_Data provided:_
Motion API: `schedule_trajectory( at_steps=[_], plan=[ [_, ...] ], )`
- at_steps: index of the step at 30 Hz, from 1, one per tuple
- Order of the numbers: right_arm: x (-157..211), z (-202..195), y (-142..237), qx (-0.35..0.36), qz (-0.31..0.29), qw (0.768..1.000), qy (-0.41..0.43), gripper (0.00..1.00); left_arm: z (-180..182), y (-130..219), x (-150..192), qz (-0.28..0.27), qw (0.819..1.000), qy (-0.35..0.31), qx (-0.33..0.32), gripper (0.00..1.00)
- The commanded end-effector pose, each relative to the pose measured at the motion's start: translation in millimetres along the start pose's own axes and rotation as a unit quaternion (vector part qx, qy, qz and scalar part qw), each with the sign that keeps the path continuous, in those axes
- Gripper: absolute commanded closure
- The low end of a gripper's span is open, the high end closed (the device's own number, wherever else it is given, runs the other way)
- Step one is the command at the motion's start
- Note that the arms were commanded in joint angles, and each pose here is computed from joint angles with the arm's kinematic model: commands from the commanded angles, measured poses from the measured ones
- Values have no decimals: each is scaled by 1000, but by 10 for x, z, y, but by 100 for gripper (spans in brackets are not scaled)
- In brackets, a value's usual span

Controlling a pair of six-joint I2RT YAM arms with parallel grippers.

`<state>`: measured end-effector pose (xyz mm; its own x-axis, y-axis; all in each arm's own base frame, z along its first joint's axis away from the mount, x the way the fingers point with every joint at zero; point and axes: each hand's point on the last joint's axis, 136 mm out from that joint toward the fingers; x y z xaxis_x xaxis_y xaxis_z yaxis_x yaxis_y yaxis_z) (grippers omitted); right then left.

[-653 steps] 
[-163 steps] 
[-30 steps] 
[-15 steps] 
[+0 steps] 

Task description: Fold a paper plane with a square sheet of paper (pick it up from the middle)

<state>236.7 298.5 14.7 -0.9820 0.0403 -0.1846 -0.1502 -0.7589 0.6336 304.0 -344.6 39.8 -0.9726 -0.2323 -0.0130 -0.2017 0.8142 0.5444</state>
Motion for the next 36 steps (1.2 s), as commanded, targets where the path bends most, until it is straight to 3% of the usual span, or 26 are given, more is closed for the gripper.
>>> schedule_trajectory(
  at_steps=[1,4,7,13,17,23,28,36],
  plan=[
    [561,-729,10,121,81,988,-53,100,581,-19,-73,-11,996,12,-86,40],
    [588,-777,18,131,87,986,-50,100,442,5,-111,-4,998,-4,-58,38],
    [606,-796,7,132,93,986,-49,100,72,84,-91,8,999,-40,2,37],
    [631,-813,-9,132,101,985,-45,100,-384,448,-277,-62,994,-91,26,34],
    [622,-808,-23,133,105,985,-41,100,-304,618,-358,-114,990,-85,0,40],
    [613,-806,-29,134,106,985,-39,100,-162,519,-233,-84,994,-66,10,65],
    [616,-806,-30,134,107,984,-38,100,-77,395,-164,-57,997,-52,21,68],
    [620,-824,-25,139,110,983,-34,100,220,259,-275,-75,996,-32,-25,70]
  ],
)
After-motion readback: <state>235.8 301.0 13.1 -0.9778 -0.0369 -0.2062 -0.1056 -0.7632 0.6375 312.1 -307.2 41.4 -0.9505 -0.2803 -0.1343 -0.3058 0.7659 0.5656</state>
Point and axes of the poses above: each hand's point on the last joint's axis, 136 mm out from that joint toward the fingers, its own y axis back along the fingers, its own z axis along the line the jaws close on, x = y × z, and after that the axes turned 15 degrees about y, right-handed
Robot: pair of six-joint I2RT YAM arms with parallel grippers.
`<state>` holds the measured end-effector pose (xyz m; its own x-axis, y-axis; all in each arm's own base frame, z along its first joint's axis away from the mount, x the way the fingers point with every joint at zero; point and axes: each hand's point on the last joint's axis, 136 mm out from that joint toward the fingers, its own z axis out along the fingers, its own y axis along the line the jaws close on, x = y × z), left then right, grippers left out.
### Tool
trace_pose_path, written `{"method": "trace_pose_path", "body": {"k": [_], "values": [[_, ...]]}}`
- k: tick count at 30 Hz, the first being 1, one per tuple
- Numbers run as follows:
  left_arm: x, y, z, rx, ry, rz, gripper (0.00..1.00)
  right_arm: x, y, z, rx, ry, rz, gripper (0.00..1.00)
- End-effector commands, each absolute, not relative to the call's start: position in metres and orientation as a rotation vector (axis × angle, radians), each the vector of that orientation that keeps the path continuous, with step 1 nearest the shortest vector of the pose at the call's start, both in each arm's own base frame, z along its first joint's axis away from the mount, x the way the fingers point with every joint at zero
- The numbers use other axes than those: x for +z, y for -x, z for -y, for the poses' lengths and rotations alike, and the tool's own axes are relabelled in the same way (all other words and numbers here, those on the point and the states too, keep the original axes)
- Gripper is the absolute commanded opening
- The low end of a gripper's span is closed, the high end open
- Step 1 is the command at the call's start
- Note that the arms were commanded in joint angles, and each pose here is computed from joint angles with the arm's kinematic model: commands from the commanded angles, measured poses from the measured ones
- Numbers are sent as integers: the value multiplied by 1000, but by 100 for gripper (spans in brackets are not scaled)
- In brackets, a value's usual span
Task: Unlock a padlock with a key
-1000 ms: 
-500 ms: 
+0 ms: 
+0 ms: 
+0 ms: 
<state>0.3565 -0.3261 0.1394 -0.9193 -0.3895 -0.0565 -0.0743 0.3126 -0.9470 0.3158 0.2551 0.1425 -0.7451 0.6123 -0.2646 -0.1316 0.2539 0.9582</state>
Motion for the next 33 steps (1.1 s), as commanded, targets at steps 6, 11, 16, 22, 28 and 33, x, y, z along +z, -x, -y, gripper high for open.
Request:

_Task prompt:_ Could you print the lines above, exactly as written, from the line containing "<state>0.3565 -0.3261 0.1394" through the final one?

_Answer:_
<state>0.3565 -0.3261 0.1394 -0.9193 -0.3895 -0.0565 -0.0743 0.3126 -0.9470 0.3158 0.2551 0.1425 -0.7451 0.6123 -0.2646 -0.1316 0.2539 0.9582</state>
Motion for the next 33 steps (1.1 s), as commanded, targets at steps 6, 11, 16, 22, 28 and 33, x, y, z along +z, -x, -y, gripper high for open.
Request:

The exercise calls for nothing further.